__Task item__
Lines to return, exactly: from the line with "find the wooden" to the line with "find the green" in the entries below, both included.

Extracted records:
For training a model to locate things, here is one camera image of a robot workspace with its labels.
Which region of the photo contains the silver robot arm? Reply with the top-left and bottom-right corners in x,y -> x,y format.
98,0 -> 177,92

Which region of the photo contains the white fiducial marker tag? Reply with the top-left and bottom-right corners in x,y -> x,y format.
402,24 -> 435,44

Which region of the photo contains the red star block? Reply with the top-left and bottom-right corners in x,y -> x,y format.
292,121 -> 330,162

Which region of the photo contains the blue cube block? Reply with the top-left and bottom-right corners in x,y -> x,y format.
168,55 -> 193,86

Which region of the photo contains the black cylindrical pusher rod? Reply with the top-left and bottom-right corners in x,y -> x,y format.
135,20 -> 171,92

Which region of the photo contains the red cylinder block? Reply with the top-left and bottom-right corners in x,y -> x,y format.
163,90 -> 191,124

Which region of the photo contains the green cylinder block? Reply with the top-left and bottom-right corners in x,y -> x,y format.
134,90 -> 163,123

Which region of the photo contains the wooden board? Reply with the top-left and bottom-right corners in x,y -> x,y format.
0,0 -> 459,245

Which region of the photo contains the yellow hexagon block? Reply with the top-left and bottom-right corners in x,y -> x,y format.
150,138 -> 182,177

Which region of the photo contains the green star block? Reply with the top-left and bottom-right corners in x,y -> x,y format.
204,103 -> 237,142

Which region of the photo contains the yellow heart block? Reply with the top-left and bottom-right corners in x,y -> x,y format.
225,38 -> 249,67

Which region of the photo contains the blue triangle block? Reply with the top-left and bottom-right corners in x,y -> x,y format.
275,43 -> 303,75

==

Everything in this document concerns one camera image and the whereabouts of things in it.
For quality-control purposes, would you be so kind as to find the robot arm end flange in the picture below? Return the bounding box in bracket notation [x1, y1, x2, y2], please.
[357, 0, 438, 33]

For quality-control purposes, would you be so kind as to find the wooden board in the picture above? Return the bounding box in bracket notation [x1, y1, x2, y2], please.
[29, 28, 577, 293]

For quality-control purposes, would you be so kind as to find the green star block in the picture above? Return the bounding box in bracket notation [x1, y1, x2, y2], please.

__Your solution__
For quality-control purposes, would you be so kind as to find the wooden board in the picture above? Return the bounding box in bracket notation [x1, y1, x2, y2], please.
[29, 28, 577, 293]

For quality-control purposes, would you be so kind as to find the green star block in the picture above? Return the bounding box in bracket notation [x1, y1, x2, y2], please.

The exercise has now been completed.